Antón Castro, El testamento de amor de Patricio Julve
Xordica, 210 páginas.

Colección de cuentos que recopilan 150 años de historia de Cantavieja, desde los tiempos del general Ramón Cabrera y sus amores hasta el rodaje de ‘Tierra y libertad’ de Ken Loach. Historias de con el amor y el desamor como hilo conductor y las fotografías ocasionales de Patricio Julve.

La prosa, solvente, sin fisuras. Los personajes también son interesantes. Son las historias las que no dan la talla. Lo que no debería ser problema si no fuera porque es la sustancia de los cuentos. Es como cuando algún amigo te cuenta una historia a la que le pone mucha anticipación y luego queda en nada.

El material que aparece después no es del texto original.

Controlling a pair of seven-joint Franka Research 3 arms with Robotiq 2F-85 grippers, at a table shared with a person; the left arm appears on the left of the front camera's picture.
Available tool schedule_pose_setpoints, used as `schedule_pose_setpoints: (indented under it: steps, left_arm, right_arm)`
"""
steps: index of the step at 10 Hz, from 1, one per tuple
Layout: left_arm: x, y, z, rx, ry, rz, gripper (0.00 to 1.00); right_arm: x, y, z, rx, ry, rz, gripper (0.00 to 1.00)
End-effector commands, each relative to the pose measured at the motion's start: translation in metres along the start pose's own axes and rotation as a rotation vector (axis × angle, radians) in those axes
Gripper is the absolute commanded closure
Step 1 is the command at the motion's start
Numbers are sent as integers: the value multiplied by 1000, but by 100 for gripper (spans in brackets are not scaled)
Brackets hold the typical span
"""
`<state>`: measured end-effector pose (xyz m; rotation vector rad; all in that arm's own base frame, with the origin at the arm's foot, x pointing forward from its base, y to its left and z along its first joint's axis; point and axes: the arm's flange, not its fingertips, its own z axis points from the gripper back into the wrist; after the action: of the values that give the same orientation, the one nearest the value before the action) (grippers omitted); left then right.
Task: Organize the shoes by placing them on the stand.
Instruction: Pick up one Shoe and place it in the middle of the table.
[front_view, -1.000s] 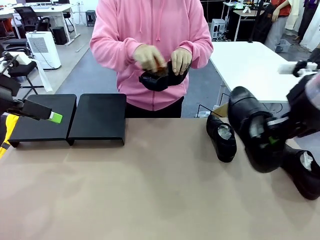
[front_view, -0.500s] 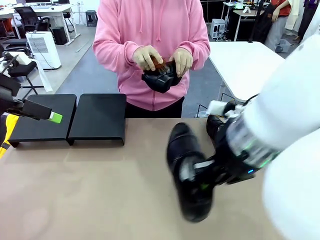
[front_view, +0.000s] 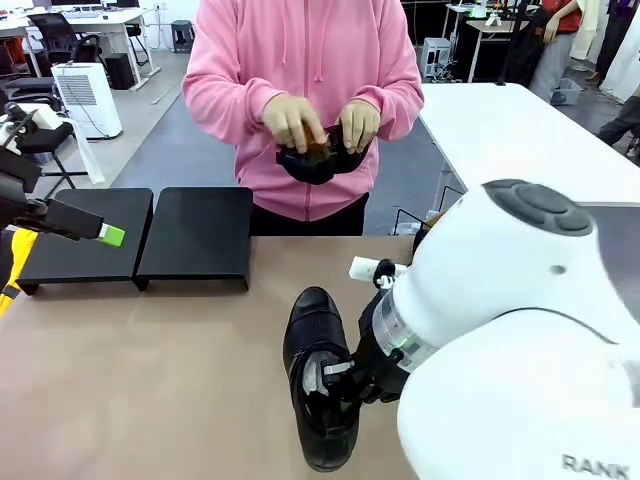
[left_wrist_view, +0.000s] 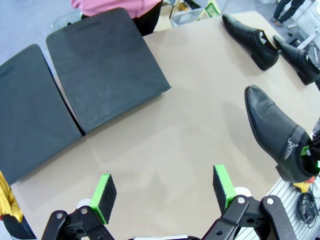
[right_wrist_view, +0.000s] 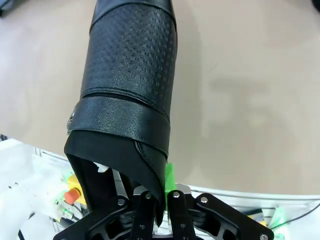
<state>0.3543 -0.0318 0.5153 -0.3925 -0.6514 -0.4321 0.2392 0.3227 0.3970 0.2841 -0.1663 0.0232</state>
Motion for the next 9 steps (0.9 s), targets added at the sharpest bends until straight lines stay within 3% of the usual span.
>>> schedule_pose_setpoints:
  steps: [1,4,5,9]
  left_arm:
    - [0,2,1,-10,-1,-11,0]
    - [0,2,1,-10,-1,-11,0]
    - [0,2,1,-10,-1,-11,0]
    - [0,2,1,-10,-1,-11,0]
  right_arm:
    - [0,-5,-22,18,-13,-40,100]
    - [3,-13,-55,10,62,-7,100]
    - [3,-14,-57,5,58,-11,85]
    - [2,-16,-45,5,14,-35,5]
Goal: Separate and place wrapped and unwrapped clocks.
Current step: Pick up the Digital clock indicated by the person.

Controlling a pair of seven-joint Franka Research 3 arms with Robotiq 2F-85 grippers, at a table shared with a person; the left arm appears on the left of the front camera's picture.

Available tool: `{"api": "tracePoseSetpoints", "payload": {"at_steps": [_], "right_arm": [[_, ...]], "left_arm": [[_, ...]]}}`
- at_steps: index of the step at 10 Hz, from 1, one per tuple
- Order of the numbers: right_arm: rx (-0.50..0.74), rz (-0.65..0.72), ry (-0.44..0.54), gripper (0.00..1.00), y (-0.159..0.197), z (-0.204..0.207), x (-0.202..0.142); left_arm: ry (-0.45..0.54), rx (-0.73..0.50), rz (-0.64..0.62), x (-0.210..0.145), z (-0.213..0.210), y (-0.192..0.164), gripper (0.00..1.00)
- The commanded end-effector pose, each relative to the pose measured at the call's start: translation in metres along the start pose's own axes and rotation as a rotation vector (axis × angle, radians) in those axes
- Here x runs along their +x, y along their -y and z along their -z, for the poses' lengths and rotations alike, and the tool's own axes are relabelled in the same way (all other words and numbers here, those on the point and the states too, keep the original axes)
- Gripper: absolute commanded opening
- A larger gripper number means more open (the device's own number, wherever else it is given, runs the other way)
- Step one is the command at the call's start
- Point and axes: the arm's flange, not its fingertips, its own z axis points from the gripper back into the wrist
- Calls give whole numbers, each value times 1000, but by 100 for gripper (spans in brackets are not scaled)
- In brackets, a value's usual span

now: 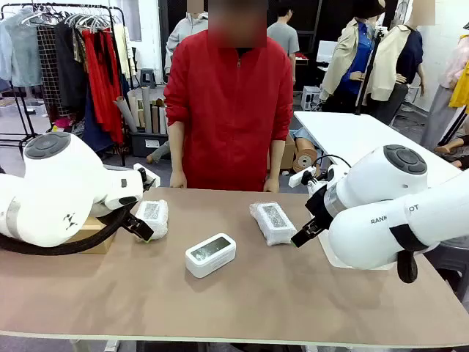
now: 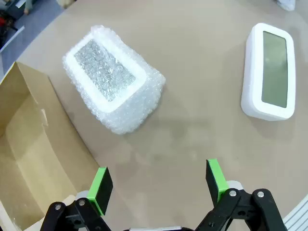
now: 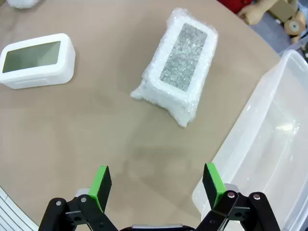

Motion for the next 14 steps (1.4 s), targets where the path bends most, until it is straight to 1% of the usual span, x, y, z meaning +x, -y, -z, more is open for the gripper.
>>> {"api": "tracePoseSetpoints", "payload": {"at_steps": [1,14], "right_arm": [[0,0,0,100,0,0,0],[0,0,0,100,0,0,0]], "left_arm": [[0,0,0,0,0,0,100],[0,0,0,0,0,0,100]]}}
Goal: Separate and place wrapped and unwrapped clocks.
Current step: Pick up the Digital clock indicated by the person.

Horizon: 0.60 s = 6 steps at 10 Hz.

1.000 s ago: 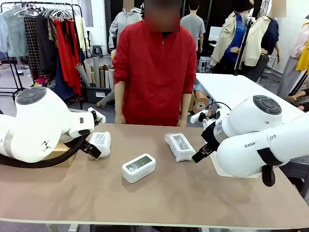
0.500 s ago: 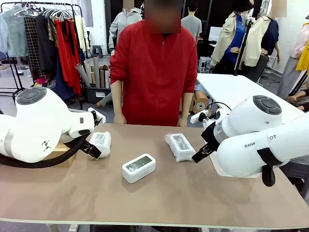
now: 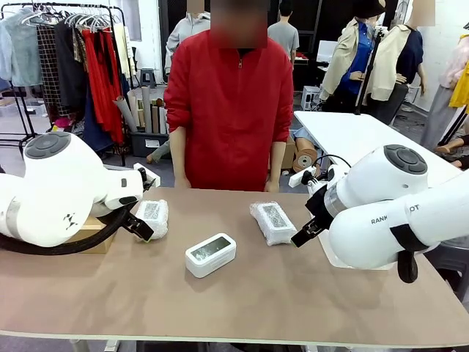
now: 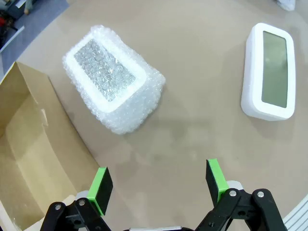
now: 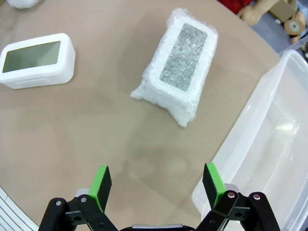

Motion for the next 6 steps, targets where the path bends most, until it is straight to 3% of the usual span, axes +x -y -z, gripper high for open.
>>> {"api": "tracePoseSetpoints", "payload": {"at_steps": [1,6], "right_arm": [[0,0,0,100,0,0,0],[0,0,0,100,0,0,0]], "left_arm": [[0,0,0,0,0,0,100],[0,0,0,0,0,0,100]]}}
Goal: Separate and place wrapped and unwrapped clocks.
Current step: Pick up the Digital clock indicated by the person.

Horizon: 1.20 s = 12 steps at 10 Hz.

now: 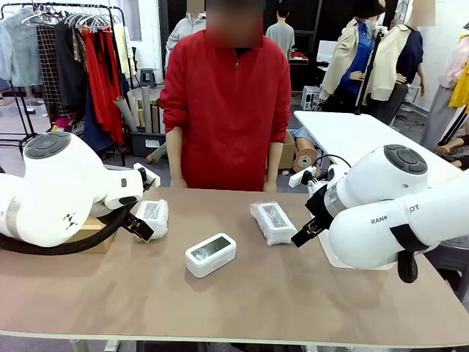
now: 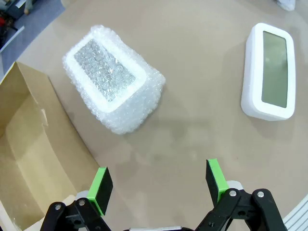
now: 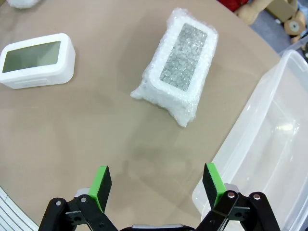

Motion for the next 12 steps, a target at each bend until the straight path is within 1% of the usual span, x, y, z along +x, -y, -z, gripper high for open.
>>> {"api": "tracePoseSetpoints", "payload": {"at_steps": [1,12], "right_arm": [[0,0,0,100,0,0,0],[0,0,0,100,0,0,0]], "left_arm": [[0,0,0,0,0,0,100],[0,0,0,0,0,0,100]]}}
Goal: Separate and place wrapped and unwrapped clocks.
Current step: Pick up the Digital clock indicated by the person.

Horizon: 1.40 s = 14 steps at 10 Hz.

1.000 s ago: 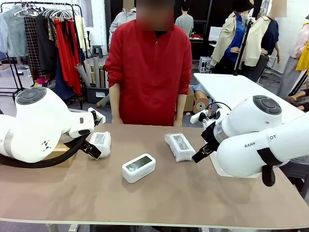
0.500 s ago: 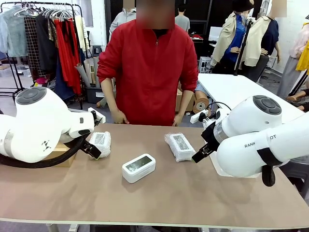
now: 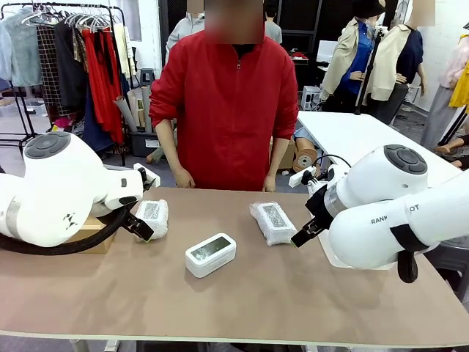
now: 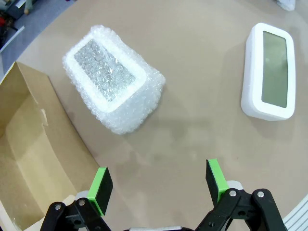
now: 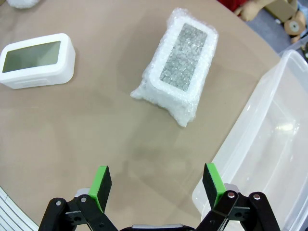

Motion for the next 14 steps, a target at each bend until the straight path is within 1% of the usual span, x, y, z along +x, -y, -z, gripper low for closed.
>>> {"api": "tracePoseSetpoints", "payload": {"at_steps": [1,3,5,8,9,11,12,13,14], "right_arm": [[33,-6,10,100,-2,-5,3],[74,-28,29,100,-7,-13,6],[138,-45,32,100,-11,-20,12],[269,-113,55,100,-15,-38,26],[297,-138,70,100,-13,-46,31],[386,-215,116,100,-2,-69,37],[401,-238,122,100,6,-73,38],[416,-254,133,100,16,-76,38],[402,-233,151,100,24,-77,38]], "left_arm": [[-32,47,43,4,-4,5,100],[-49,-5,89,12,-14,15,100],[-38,-74,120,21,-33,20,100],[10,-300,172,30,-52,10,100],[39,-340,195,33,-57,4,100],[111,-369,265,36,-68,-15,100],[144,-370,313,36,-70,-22,100],[179,-356,361,38,-72,-27,100],[188,-286,380,39,-71,-27,100]]}}
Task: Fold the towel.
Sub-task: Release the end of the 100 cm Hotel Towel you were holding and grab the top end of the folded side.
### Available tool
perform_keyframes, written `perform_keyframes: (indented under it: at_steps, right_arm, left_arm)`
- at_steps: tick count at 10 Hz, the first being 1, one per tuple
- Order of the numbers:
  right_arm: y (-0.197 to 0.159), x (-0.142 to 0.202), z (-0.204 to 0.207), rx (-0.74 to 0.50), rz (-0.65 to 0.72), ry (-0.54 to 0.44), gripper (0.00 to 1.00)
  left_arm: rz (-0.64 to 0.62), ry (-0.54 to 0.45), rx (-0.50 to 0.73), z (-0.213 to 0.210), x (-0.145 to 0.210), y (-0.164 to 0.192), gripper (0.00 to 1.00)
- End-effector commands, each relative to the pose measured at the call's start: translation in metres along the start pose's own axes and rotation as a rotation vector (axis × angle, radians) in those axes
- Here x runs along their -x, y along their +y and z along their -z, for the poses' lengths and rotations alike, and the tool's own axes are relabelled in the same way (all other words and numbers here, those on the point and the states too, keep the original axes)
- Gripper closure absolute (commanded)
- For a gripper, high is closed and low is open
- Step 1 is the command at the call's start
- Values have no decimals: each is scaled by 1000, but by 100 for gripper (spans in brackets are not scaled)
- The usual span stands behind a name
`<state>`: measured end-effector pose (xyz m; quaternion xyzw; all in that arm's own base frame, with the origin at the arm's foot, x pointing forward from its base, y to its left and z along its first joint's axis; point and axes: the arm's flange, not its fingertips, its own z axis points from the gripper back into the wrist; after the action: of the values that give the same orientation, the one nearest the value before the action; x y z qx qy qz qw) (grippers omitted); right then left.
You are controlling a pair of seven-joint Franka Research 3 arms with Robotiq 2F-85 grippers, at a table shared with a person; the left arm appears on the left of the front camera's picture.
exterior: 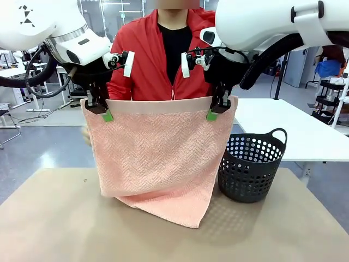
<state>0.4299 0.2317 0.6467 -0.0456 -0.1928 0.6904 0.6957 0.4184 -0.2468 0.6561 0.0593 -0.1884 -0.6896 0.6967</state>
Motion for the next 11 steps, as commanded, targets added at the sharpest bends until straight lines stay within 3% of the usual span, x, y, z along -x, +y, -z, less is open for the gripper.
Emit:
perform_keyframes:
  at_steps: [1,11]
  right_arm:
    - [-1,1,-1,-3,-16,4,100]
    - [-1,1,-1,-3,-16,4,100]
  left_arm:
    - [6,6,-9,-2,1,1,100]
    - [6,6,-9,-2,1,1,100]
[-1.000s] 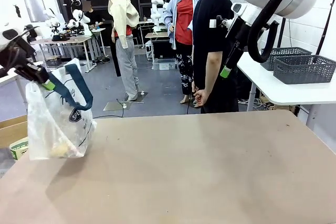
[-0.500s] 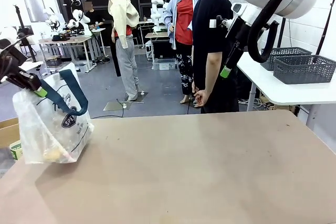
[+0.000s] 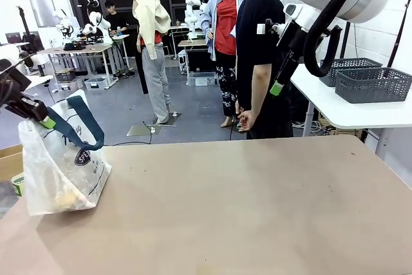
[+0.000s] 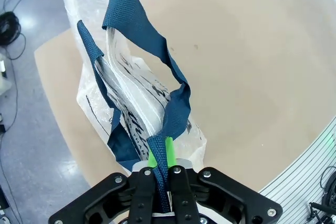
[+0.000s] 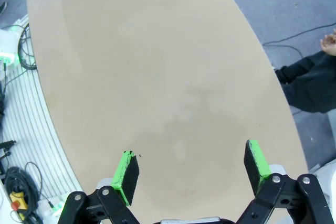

Me costó acabarlo. Pero según Vila-Matas Un libro inolvidable sobre el amor y el olvido. Por una vez no estoy de acuerdo con el maestro. Aquí se dan más detalles del libro :El testamento de amor de Patricio Julve

No me ha gustado.

Lo había conocido media hora antes. Desde las habitaciones de atrás, las que dan hacia la solana y la cañada rumorosa, oyó un gran alboroto y un resoplido de caballerías. Se asomó y lo vio allí, sobre un caballo negruzco, con el semblante maltrecho, el rostro lleno de ojeras y de heridas, y un aire sonámbulo y distante de adalid moribundo. Miraba el suelo y se coló por las callejas en sombra, entre los olorosos geranios y los carromatos de los arrieros. De repente, el jinete levantó la cabeza, saludó sin mirar a nadie y la vio agitando una alfombra o contemplando el paso de los soldados. Ni se lo pensó. «Me gustaría verte esta noche en la Casa del Bayle», le dijo. Margarita Urbino quedó turbada y dudó un instante. Casi de inmediato se hundió en una tinaja de agua templada y se sorprendió a sí misma canturreando y feliz. Siempre la había atraído el misterio del combatiente, ese aspecto de hombre fatigado y sombrío, su leyenda de mariscal virulento e insaciable y, además, su padre Desiderio Urbino, uno de los impresores de origen italiano que componía los bandos del general para toda la comarca en los bajos del caserón de Zorita, le había hablado de la Casa del Bayle como si de un palacio se tratase: tenía cuadros de batallas, bodegones de caza y estampas bíblicas por todos los rincones, y los salones se multiplicaban, espaciosos y cómodos, entre escaleras clandestinas y un sencillo oratorio con altar de boj y una imagen del Cristo crucificado.
Poco a poco, el general volvió en sí. Hundido en el fondo de las sábanas, ensopadas en sudor y en un hilillo de baba, levantó la mirada y se quedó atónito. Margarita, que no había perdido la serenidad, parecía un adefesio: tenía la ropa hecha jirones, el cabello húmedo y la carne, compacta y rubia, reaparecía aquí y allá bajo la seda y el lino rasgado. Entonces él le dijo: «Creí que no iba a venir». Y ella, con intención, respondió: «Cualquiera se le resiste. Es usted una fiera, señor. Peor que un perro rabioso». Ramón Cabrera, por primera vez, sonrió confiado y la siguió explorando como si fuese un territorio abrupto o una pradera de la Umbría Negra, llena de bancales y de grutas, llena de saliva o de enemigos imprevisibles al acecho. Con sus dedos rasposos y pétreos repasó su cabello liso, los brazos y los muslos prietos. El militar, que hasta entonces apenas había disfrutado de amores urgentes en los puertos de Beceite o en su castillo fortificado de Morella, desconocía el reposo para contemplar un cuerpo así, tendido e inocente, ese frescor perfumado aún de hembra sedosa y la redondez de los senos. De súbito, le espetó: «Aún no sé cuál es tu nombre».